The UK offered a pleasant surprise, and it has helped underpin sterling and UK rates. The manufacturing PMI unexpectedly ticked up to 55.1 from a revised 54.2 (was 54.3) in June. It snaps a two-month decline. Exports were particularly strong and appeared to be the second highest reading since 1992 when the surveys began. On the other hand, sterling’s past decline appears to be dropping out of some price measures, as input prices were at their lowest in over a year.
The Bank of England meets on Thursday. While no one expects a hike, there is some debate over the guidance to be given in the Quarterly Inflation Report. We suggest that this provides room to negotiate. Haldane is seen as a swing vote, whether it is by 6-2 or 5-3. Keeping Haldane with the majority may require more hawkish rhetoric.
The RBA did meet earlier, and as widely anticipated, the cash rate was not touched (1.5%). New forecasts will be published at the end of the week. The focus was on Governor Lowe’s comments about the currency. He warned that a continued rise in the Australian dollar would depress prices and limit growth and employment. The Australian dollar has appreciated nearly 11% against the dollar this year, though, on a trade-weighted basis, it has appreciated less than half as much. The Aussie is consolidating its surge around the middle of July that carried it to about $0.8065 last week. It is struggling to hold above $0.8000.
Oil prices are slightly firmer. The API industry estimate of US inventories will be released later today. Kpler, the shipping tracker, was cited on Bloomberg, reporting that OPEC oil exports rose 388k barrels a day last month and are now 575k barrels a day above levels that prevailed last October. Most of the increase was accounted for by Libya and Nigeria. UAE oil exports also increased. According to the report, Saudi exports fell by 45k barrels a day to 7.15 mln. The September light sweet oil futures contract closed above $50 yesterday for the first time since the end of May.
The US has a busy calendar today. Since Q2 GDP was reported last week, the June personal income and expenditure data will be of passing interest. Of note, the core PCE deflator is expected to snap a four-month decline and be flat at 1.4% in June. The year-over-year comparisons will be somewhat easier in Q3, and the core PCE deflator may recover somewhat, though remaining below the 2% target.
The July manufacturing PMI and ISM will draw attention, with the price and employment components being of particular interest. US auto sales will trickle out, and after a two-month decline, they are expected to recover (~16.8 mln seasonal adjusted annual rate), and this will be an encouraging start of Q3.
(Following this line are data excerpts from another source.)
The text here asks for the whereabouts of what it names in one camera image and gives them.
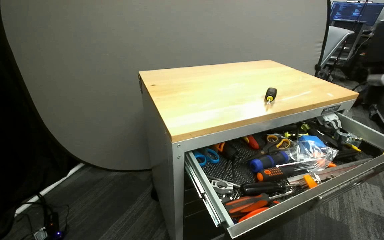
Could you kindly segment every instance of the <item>monitor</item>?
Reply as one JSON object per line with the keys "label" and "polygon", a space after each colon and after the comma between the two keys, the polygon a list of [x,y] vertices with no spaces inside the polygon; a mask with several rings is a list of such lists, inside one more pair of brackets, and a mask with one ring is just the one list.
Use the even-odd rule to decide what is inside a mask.
{"label": "monitor", "polygon": [[334,20],[358,20],[364,21],[364,28],[372,28],[379,18],[384,2],[352,2],[352,1],[332,1],[331,21]]}

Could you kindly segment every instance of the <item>blue handled tool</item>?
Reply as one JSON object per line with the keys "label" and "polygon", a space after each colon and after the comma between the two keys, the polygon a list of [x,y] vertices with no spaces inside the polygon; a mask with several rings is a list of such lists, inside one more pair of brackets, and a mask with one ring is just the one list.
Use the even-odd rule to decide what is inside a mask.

Korea July CPI rose 2.2% y/y vs. 2.1% expected and 1.9% in June. Inflation remains close to the 2% target, and seems likely to stay there. We think Bank of Korea is on hold for the time being. Next policy meeting is August 31, rates are likely to remain at 1.25%.
Thailand July CPI rose 0.17% y/y vs. 0.30% expected and -0.05% in June. Inflation remains well below the 1-4% target range, and seems likely to stay there. We think Bank of Thailand is on hold for the time being. Next policy meeting is August 16, rates are likely to remain at 1.5%.
Indonesia July CPI rose 3.88% y/y vs. 3.92% expected and 4.37% in June. Inflation is back in the bottom of the 3-5% target range. We think Bank Indonesia is on hold for the time being. Next policy meeting is August 22, rates are likely to remain at 4.75%.